━━━━━ Data excerpt

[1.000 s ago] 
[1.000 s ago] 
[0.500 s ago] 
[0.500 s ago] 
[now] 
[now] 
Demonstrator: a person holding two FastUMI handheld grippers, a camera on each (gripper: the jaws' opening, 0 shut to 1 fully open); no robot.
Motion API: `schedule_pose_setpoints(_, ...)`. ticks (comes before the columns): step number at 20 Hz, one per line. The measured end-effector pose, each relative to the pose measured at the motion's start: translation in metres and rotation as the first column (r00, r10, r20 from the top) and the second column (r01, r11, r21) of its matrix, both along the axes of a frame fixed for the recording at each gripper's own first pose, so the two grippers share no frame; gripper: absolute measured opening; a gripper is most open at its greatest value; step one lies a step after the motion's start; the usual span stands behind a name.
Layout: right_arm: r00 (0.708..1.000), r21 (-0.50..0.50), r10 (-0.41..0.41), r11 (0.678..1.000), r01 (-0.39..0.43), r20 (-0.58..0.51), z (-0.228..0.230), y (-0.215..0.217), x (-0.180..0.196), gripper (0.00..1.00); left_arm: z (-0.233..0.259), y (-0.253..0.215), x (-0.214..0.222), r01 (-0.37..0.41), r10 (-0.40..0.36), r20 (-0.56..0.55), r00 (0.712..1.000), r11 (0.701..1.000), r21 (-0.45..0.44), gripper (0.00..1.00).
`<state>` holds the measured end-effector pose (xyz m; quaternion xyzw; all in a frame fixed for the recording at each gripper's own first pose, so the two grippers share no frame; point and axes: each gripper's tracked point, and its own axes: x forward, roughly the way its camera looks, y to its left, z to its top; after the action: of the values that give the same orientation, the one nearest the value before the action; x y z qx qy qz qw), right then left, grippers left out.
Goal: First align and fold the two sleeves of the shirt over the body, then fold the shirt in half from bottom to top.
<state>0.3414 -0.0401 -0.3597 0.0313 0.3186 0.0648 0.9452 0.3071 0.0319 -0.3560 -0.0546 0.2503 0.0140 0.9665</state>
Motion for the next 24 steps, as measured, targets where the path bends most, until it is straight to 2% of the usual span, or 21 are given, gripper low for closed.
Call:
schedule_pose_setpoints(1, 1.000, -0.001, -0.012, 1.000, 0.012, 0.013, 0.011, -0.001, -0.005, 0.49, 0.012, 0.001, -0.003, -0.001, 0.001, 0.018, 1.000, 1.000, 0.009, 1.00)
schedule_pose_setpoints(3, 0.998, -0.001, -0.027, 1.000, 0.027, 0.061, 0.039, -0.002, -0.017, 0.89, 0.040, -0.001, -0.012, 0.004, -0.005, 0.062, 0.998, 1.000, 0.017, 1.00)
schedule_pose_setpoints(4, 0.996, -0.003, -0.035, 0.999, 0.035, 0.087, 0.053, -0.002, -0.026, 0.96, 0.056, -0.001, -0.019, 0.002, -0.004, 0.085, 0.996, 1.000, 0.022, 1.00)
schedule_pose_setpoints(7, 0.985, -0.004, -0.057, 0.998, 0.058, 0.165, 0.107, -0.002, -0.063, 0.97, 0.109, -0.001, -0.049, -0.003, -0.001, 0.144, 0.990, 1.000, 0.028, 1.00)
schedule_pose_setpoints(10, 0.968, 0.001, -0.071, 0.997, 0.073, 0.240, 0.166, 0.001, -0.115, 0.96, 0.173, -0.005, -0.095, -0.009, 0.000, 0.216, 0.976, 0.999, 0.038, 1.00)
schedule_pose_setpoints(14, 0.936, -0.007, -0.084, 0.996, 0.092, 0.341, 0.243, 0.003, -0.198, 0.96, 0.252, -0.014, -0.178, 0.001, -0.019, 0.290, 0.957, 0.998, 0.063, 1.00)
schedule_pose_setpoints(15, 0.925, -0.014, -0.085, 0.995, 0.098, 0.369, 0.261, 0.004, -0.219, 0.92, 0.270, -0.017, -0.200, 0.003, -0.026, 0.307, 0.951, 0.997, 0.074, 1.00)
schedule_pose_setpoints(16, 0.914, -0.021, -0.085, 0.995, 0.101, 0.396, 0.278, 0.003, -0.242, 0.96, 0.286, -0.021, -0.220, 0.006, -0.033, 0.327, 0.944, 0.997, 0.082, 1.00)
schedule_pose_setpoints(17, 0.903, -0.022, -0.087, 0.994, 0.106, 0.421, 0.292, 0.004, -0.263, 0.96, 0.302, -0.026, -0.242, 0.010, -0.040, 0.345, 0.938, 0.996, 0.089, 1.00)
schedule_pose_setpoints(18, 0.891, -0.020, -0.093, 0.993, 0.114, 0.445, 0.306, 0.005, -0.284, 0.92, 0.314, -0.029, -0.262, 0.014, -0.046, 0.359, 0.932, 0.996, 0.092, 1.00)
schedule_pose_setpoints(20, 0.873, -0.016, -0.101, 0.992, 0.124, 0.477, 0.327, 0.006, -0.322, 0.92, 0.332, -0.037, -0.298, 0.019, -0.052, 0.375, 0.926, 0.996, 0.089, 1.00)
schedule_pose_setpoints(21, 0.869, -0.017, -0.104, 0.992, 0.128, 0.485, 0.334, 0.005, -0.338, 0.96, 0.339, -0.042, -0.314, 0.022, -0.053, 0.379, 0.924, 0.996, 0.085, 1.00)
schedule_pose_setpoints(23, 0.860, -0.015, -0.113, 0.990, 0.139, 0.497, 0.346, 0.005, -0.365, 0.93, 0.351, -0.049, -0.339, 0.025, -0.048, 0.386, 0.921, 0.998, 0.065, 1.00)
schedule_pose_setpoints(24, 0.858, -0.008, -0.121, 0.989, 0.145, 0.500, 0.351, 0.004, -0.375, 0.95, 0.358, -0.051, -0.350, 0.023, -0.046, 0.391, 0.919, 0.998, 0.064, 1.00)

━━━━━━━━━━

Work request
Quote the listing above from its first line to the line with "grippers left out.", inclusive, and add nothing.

Response area
[1.000 s ago] 
[1.000 s ago] 
[0.500 s ago] 
[0.500 s ago] 
[now] 
[now] 
Demonstrator: a person holding two FastUMI handheld grippers, a camera on each (gripper: the jaws' opening, 0 shut to 1 fully open); no robot.
Motion API: `schedule_pose_setpoints(_, ...)`. ticks (comes before the columns): step number at 20 Hz, one per line. The measured end-effector pose, each relative to the pose measured at the motion's start: translation in metres and rotation as the first column (r00, r10, r20 from the top) and the second column (r01, r11, r21) of its matrix, both along the axes of a frame fixed for the recording at each gripper's own first pose, so the two grippers share no frame; gripper: absolute measured opening; a gripper is most open at its greatest value; step one lies a step after the motion's start; the usual span stands behind a name.
Layout: right_arm: r00 (0.708..1.000), r21 (-0.50..0.50), r10 (-0.41..0.41), r11 (0.678..1.000), r01 (-0.39..0.43), r20 (-0.58..0.51), z (-0.228..0.230), y (-0.215..0.217), x (-0.180..0.196), gripper (0.00..1.00); left_arm: z (-0.233..0.259), y (-0.253..0.215), x (-0.214..0.222), r01 (-0.37..0.41), r10 (-0.40..0.36), r20 (-0.56..0.55), r00 (0.712..1.000), r11 (0.701..1.000), r21 (-0.45..0.44), gripper (0.00..1.00).
`<state>` holds the measured end-effector pose (xyz m; quaternion xyzw; all in a frame fixed for the recording at each gripper's own first pose, so the two grippers share no frame; point and axes: each gripper's tracked point, and its own axes: x forward, roughly the way its camera looks, y to its left, z to its top; after the action: of the values that give the same orientation, the one nearest the value before the action; x y z qx qy qz qw), right then left, grippers left out.

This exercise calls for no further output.